Здрасьти-пожалста: сектанты! Церковь доброй воли!
— У вас что же, вся деревня такая была?
— Така, така… Кака те разница кака? Стоить же-ть и не пустееть, стал быть усё по мястам. Ты чаво от мене вобче хотишь-та?
— Я понять хочу, что тут творится. И ничего больше. Ну интересно же: бог есть? — уже почти орал я.
— Есть, куды ж ему девацца.
— Но молиться не обязательно?
— Да молися ты хто ж табе не даёт? Умешь, потребу чуишь — хошь крухлый день поклоны бей. Главно б што остальным-прочим жить не мяшай.
— Да кому бить-то?
— Да хошь вон пеньку на опушке коли табе от ентова вспоможение.
Сказка про белого бычка… Ну настоящее же язычество. Только вульгарное до предела.
— Блин! Икон они не держат…
— Не держим.
— Крестов не втыкают…
— Не втыкам…
— А сруб этот тогда на хрена?
— Вот ты караханда! — Дед тоже понемногу начинал брать на горло. — Дык как же-ть без церквы-та?
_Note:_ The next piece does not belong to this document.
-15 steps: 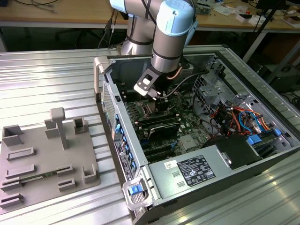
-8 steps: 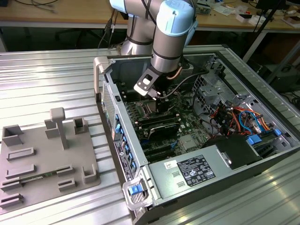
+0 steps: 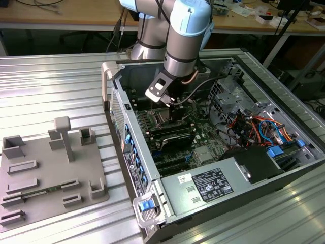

Околь чего ж тохда вере-то хромоздицца, ну ты сам покумекай? И откель ей тохда подпитка, вере-т?
— Да какая ж такая подпитка, если у тебя тут не то опочивальня, не то курятник? Или хочешь сказать, этот сарай с бирюлькой наверху — святилище и средоточие?..
— Вот именно шта средоточие, ладно завернул.
— Вот этот, да? — и я с остервенением пошлёпал ладонью по прохладной бревенчатой стене.
— Ага-ть.
— А все Храмы Спасителя с Соборами Петра да Павла этой хибаре и в подмётки не годятся, да?
— Врать не стану своим хлазом не видал. Мож и в их какой прок заключён.
— Дед, миленький, — я сделал над собой последнее китайское усилие, — чему тут средоточиться-то?
— Андрюх! Ты придуряисси што ль? Сам жа ж надысь в ей почивал, рази не почуял? Картинкох бохомазных нетути а блаходати хошь отбавляй. Откедова блаходать ежели по-твоему а не по-моему?
Да уж, поди возрази…
— Дай-кося, — отнял я у него трубку.
— На-коси, — вернул он. — Разоралси мне тут…
— Разорёсси небось, — передразнил я и затянулся, насколь лёгких хватило. — И куда теперь прикажешь всю нашу культуру девать?
— Каку культуру?
— Таку — христианску.
— Ча-во?
— Чаво!.. Августина, говорю, Блаженного куда? Спинозу? Не слыхал? Достоевского всего… Ошибкой признать? Погорячились, мол, ребята, так, что ли?
— А сам как кумекашь?
— А я так кумекаю, что тебя послушать — целое человечество тыщи лет по кругу ходило, и всем нашим первоосновам теперь получается вроде как один бордовый дефолт.